Getting By With A Little Help From My Friends
So to this point, the Panthers are largely the ones who are in control, the Cardinals could have reacted a bit faster to the pulling guards, but they should still be able to stop this play before it reaches the end zone. So what changed? Well, lets run the play a few frames:
Olsen and Van Roten both have plenty of space to get through the hole along with McCaffrey and Manhertz is making a really nice block on the second level. However, this is where things really start to go wrong for the Cardinals, and in particular for Baker and DJ Swearinger (36). For Swearinger, he needs to recognize that the edge defender has got the outside gap and that he should be diving between Armah and Van Roten in order to force Olsen to block him, which will guide McCaffrey back inside – where the Cardinals have help coming. He doesn’t do this, seemingly caught between trying to dive the gap and holding outside in case McCaffrey bounces the run there.
However, by far the bigger and more puzzling mistake was made by Baker. He has either completely lost track of what is going on or he really doesn’t fancy making a tackle – rather than shooting across with the pulling Olsen to make the tackle, he appears to be looking to break right where there is no chance of the ballcarrier being. This is where the Cardinals really lost a chance to keep this play to a respectable gain, as they have no not just lost their leverage on the play as they had at the start but they have now handed the numbers advantage back to the Panthers.
This can be seen really clearly on the next image:
Here, you can see how close the two players mentioned earlier get to tackling McCaffrey for minimal gain, but you can also see how Van Roten was able to pull effectively to make his block on the linebacker while Manhertz was able to secure his block on the weakside linebacker. You can also see how the cornerback on the strong side has stayed really wide and remains flat-footed, allowing Olsen to be able to focus on sealing off the back side of the play. Similarly, you can also see how Baker is trying to take on a receiver trying to block him rather than going anywhere near the ballcarrier.

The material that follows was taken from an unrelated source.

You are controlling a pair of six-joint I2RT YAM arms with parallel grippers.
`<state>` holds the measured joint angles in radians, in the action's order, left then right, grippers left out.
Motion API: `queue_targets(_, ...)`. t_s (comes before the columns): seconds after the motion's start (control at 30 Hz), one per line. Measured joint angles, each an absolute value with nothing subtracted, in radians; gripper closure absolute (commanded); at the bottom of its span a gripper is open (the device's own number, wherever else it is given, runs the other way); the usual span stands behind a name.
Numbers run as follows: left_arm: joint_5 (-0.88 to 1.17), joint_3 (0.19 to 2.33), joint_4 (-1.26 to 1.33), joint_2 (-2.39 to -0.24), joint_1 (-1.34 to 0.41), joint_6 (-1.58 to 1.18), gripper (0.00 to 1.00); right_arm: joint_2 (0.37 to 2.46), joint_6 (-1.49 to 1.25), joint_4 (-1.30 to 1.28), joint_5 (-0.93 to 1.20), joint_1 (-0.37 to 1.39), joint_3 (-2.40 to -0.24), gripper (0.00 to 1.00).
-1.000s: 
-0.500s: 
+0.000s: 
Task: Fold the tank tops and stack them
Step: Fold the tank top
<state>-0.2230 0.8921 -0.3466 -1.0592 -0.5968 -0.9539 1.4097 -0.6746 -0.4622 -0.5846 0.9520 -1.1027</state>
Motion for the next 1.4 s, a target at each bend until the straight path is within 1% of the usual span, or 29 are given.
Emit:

This all leads to the following situation:
Here, you can see how trying to take on DJ Moore has meant that Baker is late enough to pursue to the ball that Greg Olsen is able to secure the block to seal the pursuit while the strong-side cornerback is left in no man’s land. Additionally, you can see how Manhertz has made sure that when his defender was able to work laterally around him, rather than trying to drive him backwards and allowing his defender to two-gap, he looks to drive him clearly to one side, making it much easier for McCaffrey to read, and coincidentally sealing the cornerback off from the pursuit.
This is the point where the Panthers know they should get a big play. However, what leads to the long score is all McCaffrey. He makes the man miss in the hole and so gives himself a straight race with Byron Murphy, Jr to the end zone:
The McCaffrey Factor
To the point where McCaffrey gets to the safety, he has done a good job of reading how the blocks have evolved and shows the burst to get through the gap before the hole collapsed, but it is with the nice juke move that he earns his paycheck, and with the run to the goalline that he deserves a bonus. This isn’t a linebacker or even a safety that he runs away from, but a cornerback, and there really aren’t many running backs that can do that:
Christian McCaffrey really is very good at this football business.
This is an effective play design to run the ball against a defensive front that is designed to stop the run. They got an awful lot of help from the Cardinals’ defenders to make this a touchdown, but unless the defense had known exactly what was coming pre-snap, this play was always likely to put the Panthers into plus territory, and when you can do that against a loaded box, that’s really something.